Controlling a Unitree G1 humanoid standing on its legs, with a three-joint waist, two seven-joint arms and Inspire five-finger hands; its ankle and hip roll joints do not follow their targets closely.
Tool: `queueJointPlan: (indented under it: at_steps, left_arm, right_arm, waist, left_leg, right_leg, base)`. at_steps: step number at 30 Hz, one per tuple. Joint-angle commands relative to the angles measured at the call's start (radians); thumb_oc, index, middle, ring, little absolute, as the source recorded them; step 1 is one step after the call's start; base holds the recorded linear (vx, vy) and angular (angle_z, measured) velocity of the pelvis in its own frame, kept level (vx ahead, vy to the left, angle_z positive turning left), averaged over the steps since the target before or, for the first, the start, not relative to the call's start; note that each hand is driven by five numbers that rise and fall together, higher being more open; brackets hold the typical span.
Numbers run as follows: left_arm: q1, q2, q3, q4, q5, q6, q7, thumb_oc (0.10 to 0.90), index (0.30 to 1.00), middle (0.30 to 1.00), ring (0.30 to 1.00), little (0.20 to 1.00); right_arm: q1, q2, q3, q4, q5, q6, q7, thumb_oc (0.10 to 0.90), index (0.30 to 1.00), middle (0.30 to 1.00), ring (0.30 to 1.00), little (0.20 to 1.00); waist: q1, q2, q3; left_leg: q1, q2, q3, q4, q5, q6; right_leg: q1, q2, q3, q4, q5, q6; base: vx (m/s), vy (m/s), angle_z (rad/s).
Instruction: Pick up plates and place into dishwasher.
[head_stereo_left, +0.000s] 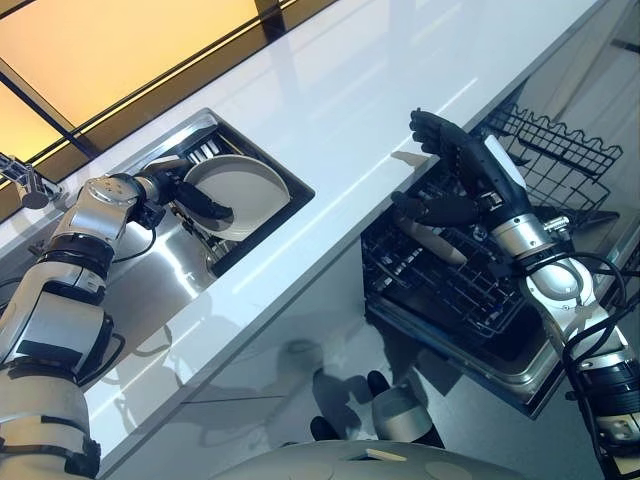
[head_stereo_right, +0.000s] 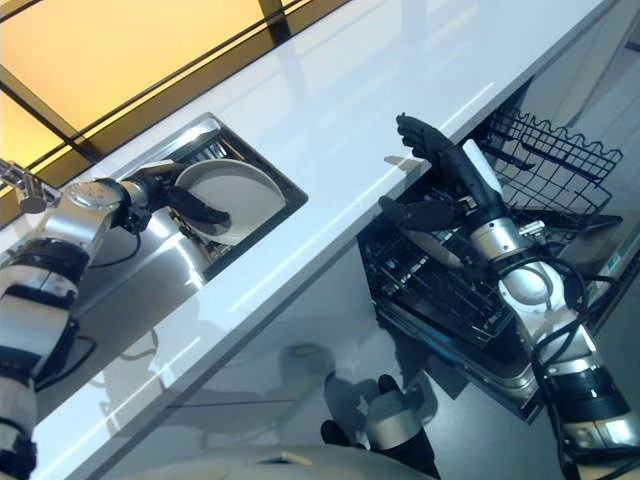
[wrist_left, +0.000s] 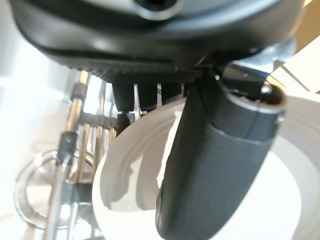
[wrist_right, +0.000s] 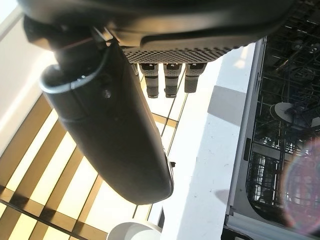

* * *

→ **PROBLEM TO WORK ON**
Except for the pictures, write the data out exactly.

→ **SOLUTION BELOW**
Controlling a Unitree G1 humanoid standing on its legs, with a three-joint waist, two seven-joint arms and Inspire five-finger hands; its ankle and hip roll joints do not follow their targets closely.
Tool: `queueJointPlan: (indented under it: at_steps, left_arm, right_arm, waist, left_leg, right_leg, base)`. at_steps: step number at 30 Hz, one per tuple. Joint-angle commands relative to the angles measured at the call's start (radians); thumb_oc, index, middle, ring, little absolute, as the source recorded them; step 1 is one step after the call's start; base holds the recorded linear (vx, vy) and angular (angle_z, measured) velocity of the pelvis in its own frame, kept level (vx ahead, vy to the left, angle_z positive turning left), averaged over the steps since the target before or, for the first, the start, not relative to the call's start; note that each hand is driven by five numbers that rise and fall together, higher being more open; brackets hold the typical span.
Numbers run as follows: left_arm: q1, q2, q3, q4, q5, q6, q7, thumb_oc (0.10 to 0.90), index (0.30 to 1.00), middle (0.30 to 1.00), ring (0.30 to 1.00), little (0.20 to 1.00); right_arm: q1, q2, q3, q4, q5, q6, q7, thumb_oc (0.10 to 0.90), index (0.30 to 1.00), middle (0.30 to 1.00), ring (0.30 to 1.00), little (0.20 to 1.00); waist: q1, q2, q3; left_leg: q1, q2, q3, q4, q5, q6; right_leg: q1, q2, q3, q4, q5, q6; base: vx (m/s), vy (m/s), angle_z (rad/s).
Instruction: Pick up plates and place into dishwasher.
[head_stereo_left, +0.000s] 
[head_stereo_right, +0.000s] 
[wrist_left, +0.000s] 
[wrist_right, +0.000s] 

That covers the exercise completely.